È bello e confortante vedere un film che restituisce fiducia nella capacità del cinema di conciliare tecnologia, emozioni e una straordinaria immaginazione. Non è un caso che la regia de Il GGG sia di Steven Spielberg e che la storia sia adattata dal romanzo di un grande scrittore come Roald Dahl, che con la storia del Grande Gigante Gentile ha incantato generazioni di bambini e di adulti. Ed è proprio questo il termine che viene in mente pensando al film di Spielberg, “incantare”. Affascina con la bellezza delle immagini e conquista con la profondità dei temi, catturando infine con emozioni genuine.
La storia è quella di Sophie, una bambina inglese sveglia e intelligente che vive malvolentieri in un orfanotrofio di Londra e legge di nascosto quando gli altri dormono. Una notte, ecco comparire un gigante per le strade della città, che rapisce Sophie e la porta nel Paese dei Giganti, in una buffa caverna piena di oggetti strani e verdure disgustose chiamate cetrionzoli. Sophie cerca di scappare, ma quando vede uno degli altri giganti del posto, malvagio, rude e affamato di esseri umani, capisce che il suo rapitore è in realtà un uomo gentile, buono e succube dei suoi crudeli vicini. Il GGG (Grande Gigante Gentile) è vegetariano e ama gli esseri umani, a cui porta ogni notte i sogni, che conserva in barattoli trasparenti raccolti in un antro segreto.
Sophie si affeziona in fretta al suo nuovo amico, da cui impara la magia dei sogni e dei sentimenti. In cambio, la bambina trascina il gigante in un’avventura che lo porta fino a Buckingham Palace, dove convincono la Regina in persona a mandare l’esercito nel Paese dei Giganti per esiliare i cattivi molto lontano, dove potranno nutrirsi soltanto di cetrionzoli e non tormenteranno più il mite GGG.

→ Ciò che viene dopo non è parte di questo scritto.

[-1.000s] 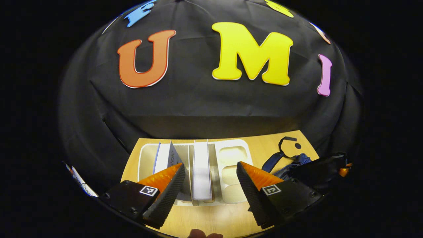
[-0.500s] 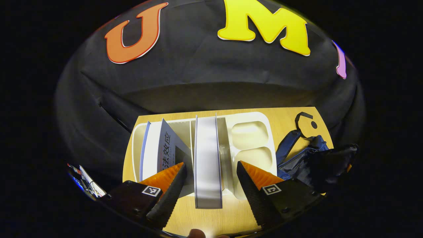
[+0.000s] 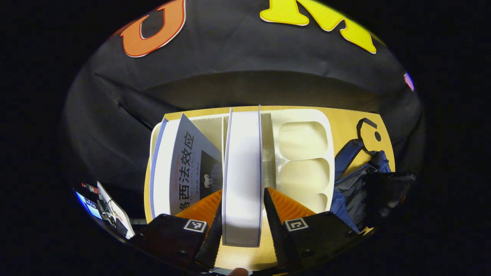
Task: Open the schoolbag, grab two books from the bookshelf and put them into the schoolbag.
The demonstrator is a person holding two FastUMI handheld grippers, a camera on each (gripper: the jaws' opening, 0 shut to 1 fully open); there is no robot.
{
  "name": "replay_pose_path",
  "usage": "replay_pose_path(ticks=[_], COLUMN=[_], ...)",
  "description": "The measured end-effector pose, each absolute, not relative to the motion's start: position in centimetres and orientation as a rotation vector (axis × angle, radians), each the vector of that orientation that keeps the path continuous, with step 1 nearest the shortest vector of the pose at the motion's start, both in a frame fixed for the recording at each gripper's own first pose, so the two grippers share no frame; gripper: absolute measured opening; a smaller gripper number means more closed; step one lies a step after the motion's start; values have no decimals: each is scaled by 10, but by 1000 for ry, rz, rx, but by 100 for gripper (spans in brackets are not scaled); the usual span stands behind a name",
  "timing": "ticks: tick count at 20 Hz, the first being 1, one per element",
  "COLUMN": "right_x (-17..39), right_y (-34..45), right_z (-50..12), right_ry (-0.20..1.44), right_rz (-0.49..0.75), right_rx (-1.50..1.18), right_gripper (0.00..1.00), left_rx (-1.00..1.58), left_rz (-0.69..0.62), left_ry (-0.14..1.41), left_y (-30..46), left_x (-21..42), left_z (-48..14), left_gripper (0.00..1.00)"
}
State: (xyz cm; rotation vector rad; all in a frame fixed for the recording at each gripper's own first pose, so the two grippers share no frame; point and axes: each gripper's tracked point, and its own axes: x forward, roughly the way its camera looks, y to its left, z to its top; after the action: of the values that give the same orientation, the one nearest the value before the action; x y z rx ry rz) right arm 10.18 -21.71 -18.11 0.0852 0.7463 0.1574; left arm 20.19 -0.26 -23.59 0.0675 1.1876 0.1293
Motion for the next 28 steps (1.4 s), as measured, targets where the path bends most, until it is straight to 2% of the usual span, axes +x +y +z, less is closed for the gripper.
replay_pose_path(ticks=[4,7,16,22,28], right_x=[100,97,88,83,81], right_y=[-219,-222,-215,-208,-203], right_z=[-185,-184,-178,-173,-167], right_ry=[743,732,725,731,742], right_rz=[165,153,116,88,60], right_rx=[95,103,120,109,83], right_gripper=[0,0,0,0,0], left_rx=[59,33,32,-148,-546], left_rz=[116,80,54,16,-88], left_ry=[1232,1196,1007,831,816], left_y=[-7,-14,14,18,-18], left_x=[196,195,155,108,55], left_z=[-235,-225,-127,-53,-59], left_gripper=[47,43,39,40,39])
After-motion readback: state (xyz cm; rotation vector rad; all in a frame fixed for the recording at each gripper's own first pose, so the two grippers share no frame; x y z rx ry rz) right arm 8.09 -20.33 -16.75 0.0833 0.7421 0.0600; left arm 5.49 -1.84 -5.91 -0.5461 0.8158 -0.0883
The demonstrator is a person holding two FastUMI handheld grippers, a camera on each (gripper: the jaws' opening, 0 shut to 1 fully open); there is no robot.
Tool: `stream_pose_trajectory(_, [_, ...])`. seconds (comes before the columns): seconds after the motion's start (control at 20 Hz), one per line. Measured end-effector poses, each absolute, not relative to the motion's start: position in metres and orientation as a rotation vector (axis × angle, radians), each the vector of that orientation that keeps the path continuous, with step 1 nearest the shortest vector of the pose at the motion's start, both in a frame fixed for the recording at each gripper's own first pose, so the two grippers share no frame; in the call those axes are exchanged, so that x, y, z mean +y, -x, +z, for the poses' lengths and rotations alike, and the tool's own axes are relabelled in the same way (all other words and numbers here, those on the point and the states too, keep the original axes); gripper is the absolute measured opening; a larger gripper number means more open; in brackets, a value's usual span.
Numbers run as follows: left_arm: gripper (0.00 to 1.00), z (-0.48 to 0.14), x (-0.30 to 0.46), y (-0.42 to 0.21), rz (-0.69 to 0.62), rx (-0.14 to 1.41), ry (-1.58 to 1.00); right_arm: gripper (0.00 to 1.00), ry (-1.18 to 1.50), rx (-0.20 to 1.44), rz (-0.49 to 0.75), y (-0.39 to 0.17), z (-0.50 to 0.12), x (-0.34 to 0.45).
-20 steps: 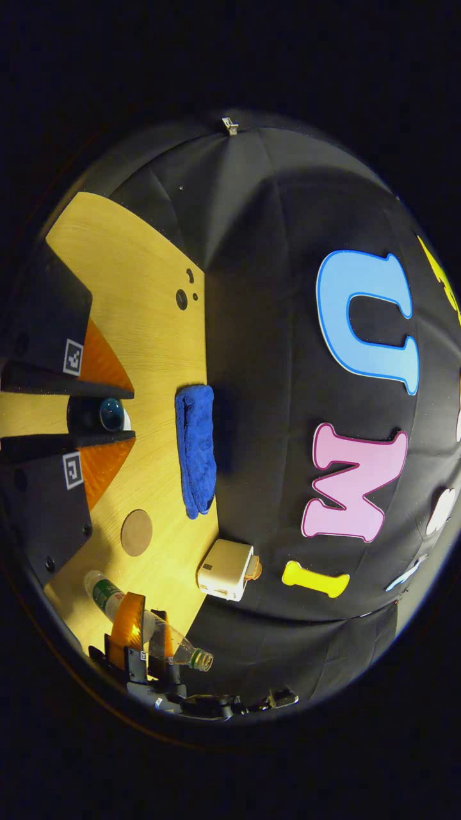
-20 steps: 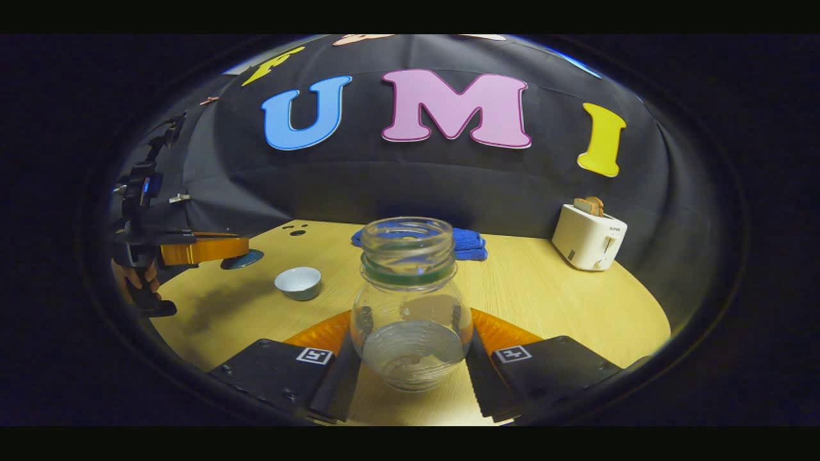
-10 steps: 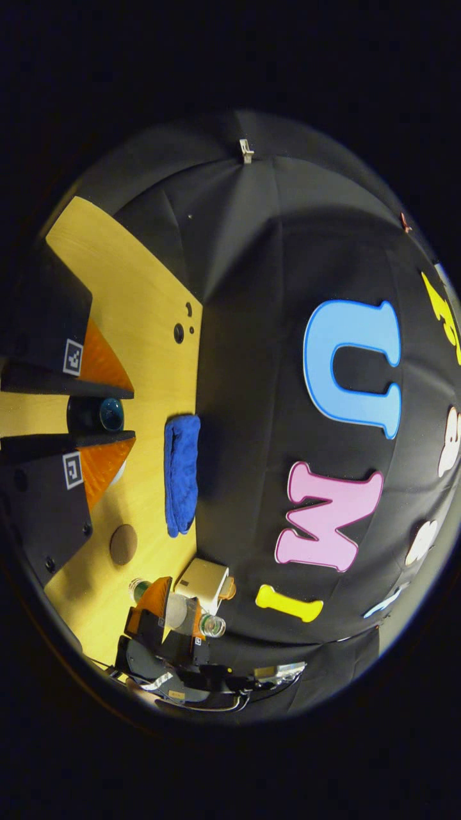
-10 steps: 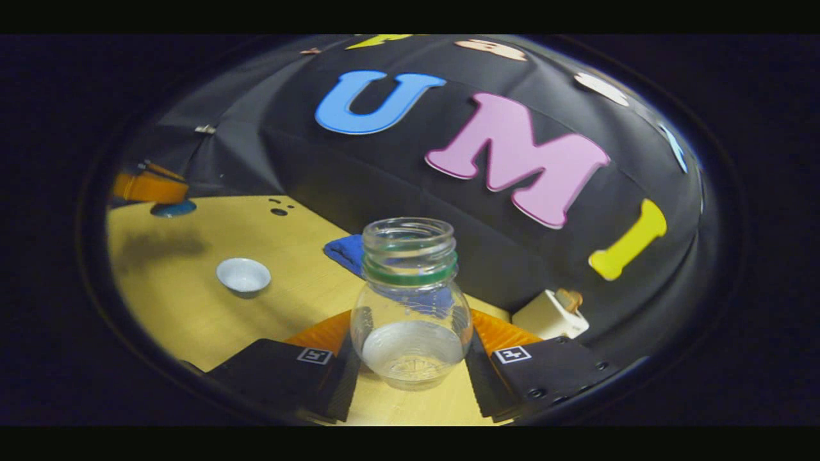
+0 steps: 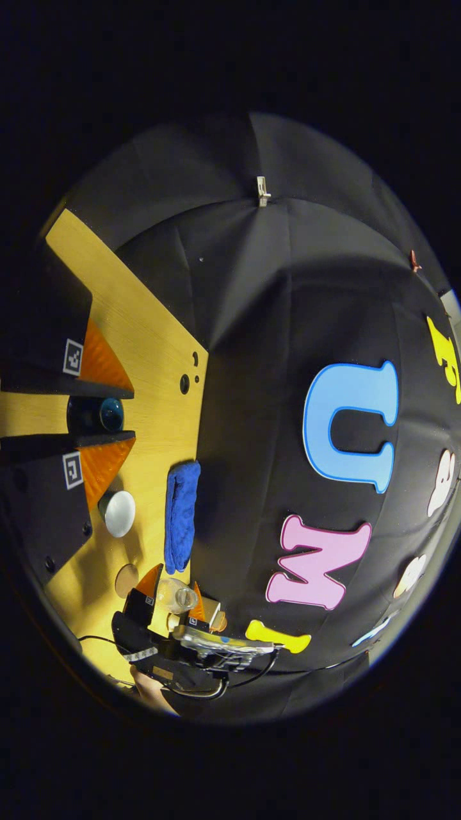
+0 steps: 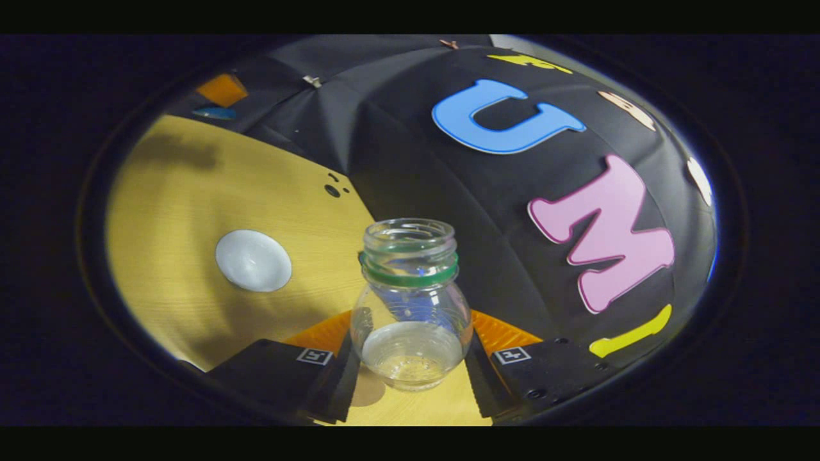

Roald Dahl è riuscito con le sue storie a parlare ai bambini e agli adulti, senza edulcorare la realtà, ma lasciando sempre la porta aperta alla speranza. Non ha nascosto il dolore e l’infelicità, ma li ha trasfigurati; ha dimostrato che la fantasia aiuta a parlare della realtà in modo più efficace del semplice realismo. Come Matilda, a cui per certi versi assomiglia, Sophie è una “diversa”, molto intelligente perché curiosa, interessata al mondo intorno a sé e pronta a mettere in discussione le regole e le imposizioni. Non cresce circondata da amore e comprensione, ma li riceve e li dà all’essere più improbabile, un gigante, un altro “diverso” e non integrato, che in un mondo di arroganza e violenza incarna il valore della gentilezza. Ed è facile affezionarsi al gigante con i suoi rimpianti, il suo timore di non essere accettato e il desiderio di amare ed essere amato.
Non mancano le risate, perché Spielberg si diverte a giocare con la pausa narrativa in cui, sullo sfondo di Buckingham Palace, la visita del GGG a corte si trasforma in uno spettacolo esilarante, che si conclude con una spedizione inglese nel Paese dei Giganti e con un nuovo futuro per Sophie e il suo grande (in tutti i sensi) amico. Si ride e ci si commuove, come nei film più belli, ritrovando finalmente la magia di un cinema che riesce a coniugare la meraviglia visiva con i sentimenti più autentici e mai esasperati.